■ **Directions for this task**: Print the data in full, exactly as it reads.
═══ Source material
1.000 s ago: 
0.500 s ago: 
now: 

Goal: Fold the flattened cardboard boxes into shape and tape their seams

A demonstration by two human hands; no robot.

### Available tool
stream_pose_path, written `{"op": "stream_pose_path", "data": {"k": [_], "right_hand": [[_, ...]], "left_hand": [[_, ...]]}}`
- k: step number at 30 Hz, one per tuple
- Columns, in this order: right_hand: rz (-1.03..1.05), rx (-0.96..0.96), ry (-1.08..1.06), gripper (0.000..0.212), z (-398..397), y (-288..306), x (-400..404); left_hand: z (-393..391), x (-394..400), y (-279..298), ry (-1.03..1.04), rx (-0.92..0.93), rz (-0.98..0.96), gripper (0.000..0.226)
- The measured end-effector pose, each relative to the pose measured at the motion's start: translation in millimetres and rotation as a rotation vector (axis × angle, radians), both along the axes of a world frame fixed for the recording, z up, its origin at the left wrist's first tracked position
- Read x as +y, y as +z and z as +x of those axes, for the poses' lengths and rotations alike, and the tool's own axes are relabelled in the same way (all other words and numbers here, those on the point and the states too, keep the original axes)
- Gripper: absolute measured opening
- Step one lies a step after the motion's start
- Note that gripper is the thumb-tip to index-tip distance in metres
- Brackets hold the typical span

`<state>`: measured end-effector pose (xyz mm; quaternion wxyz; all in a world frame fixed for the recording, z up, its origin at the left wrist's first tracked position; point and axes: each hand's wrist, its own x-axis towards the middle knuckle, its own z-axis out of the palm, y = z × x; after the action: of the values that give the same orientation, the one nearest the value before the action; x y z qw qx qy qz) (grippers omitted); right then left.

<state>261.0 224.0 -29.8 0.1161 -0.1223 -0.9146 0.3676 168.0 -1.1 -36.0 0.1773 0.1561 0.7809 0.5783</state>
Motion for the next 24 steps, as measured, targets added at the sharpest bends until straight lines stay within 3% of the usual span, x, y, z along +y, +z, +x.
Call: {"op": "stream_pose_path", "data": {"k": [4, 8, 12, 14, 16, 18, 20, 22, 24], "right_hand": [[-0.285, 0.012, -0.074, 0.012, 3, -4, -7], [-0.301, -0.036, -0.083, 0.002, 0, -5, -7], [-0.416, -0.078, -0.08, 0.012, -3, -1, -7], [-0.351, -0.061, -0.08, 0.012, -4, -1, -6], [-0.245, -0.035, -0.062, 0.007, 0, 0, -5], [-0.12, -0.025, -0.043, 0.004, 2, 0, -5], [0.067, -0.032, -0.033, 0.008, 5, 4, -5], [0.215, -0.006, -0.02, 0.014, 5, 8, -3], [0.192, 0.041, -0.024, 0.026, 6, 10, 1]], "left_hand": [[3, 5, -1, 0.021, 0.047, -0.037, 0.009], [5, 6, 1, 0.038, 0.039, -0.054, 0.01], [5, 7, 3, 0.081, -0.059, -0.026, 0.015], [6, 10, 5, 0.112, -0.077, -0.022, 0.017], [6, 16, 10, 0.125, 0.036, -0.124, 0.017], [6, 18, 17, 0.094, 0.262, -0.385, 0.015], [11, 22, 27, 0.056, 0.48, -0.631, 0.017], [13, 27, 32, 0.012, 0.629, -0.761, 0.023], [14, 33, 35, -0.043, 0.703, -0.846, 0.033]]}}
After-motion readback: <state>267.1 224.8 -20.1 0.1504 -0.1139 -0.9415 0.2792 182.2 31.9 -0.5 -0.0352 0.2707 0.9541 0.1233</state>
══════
■ **Answer to this task**:
1.000 s ago: 
0.500 s ago: 
now: 

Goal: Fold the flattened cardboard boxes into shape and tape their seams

A demonstration by two human hands; no robot.

### Available tool
stream_pose_path, written `{"op": "stream_pose_path", "data": {"k": [_], "right_hand": [[_, ...]], "left_hand": [[_, ...]]}}`
- k: step number at 30 Hz, one per tuple
- Columns, in this order: right_hand: rz (-1.03..1.05), rx (-0.96..0.96), ry (-1.08..1.06), gripper (0.000..0.212), z (-398..397), y (-288..306), x (-400..404); left_hand: z (-393..391), x (-394..400), y (-279..298), ry (-1.03..1.04), rx (-0.92..0.93), rz (-0.98..0.96), gripper (0.000..0.226)
- The measured end-effector pose, each relative to the pose measured at the motion's start: translation in millimetres and rotation as a rotation vector (axis × angle, radians), both along the axes of a world frame fixed for the recording, z up, its origin at the left wrist's first tracked position
- Read x as +y, y as +z and z as +x of those axes, for the poses' lengths and rotations alike, and the tool's own axes are relabelled in the same way (all other words and numbers here, those on the point and the states too, keep the original axes)
- Gripper: absolute measured opening
- Step one lies a step after the motion's start
- Note that gripper is the thumb-tip to index-tip distance in metres
- Brackets hold the typical span

`<state>`: measured end-effector pose (xyz mm; quaternion wxyz; all in a world frame fixed for the recording, z up, its origin at the left wrist's first tracked position; point and axes: each hand's wrist, its own x-axis towards the middle knuckle, its own z-axis out of the palm, y = z × x; after the action: of the values that give the same orientation, the one nearest the value before the action; x y z qw qx qy qz) (grippers omitted); right then left.

<state>261.0 224.0 -29.8 0.1161 -0.1223 -0.9146 0.3676 168.0 -1.1 -36.0 0.1773 0.1561 0.7809 0.5783</state>
Motion for the next 24 steps, as measured, targets added at the sharpest bends until straight lines stay within 3% of the usual span, x, y, z along +y, +z, +x.
Call: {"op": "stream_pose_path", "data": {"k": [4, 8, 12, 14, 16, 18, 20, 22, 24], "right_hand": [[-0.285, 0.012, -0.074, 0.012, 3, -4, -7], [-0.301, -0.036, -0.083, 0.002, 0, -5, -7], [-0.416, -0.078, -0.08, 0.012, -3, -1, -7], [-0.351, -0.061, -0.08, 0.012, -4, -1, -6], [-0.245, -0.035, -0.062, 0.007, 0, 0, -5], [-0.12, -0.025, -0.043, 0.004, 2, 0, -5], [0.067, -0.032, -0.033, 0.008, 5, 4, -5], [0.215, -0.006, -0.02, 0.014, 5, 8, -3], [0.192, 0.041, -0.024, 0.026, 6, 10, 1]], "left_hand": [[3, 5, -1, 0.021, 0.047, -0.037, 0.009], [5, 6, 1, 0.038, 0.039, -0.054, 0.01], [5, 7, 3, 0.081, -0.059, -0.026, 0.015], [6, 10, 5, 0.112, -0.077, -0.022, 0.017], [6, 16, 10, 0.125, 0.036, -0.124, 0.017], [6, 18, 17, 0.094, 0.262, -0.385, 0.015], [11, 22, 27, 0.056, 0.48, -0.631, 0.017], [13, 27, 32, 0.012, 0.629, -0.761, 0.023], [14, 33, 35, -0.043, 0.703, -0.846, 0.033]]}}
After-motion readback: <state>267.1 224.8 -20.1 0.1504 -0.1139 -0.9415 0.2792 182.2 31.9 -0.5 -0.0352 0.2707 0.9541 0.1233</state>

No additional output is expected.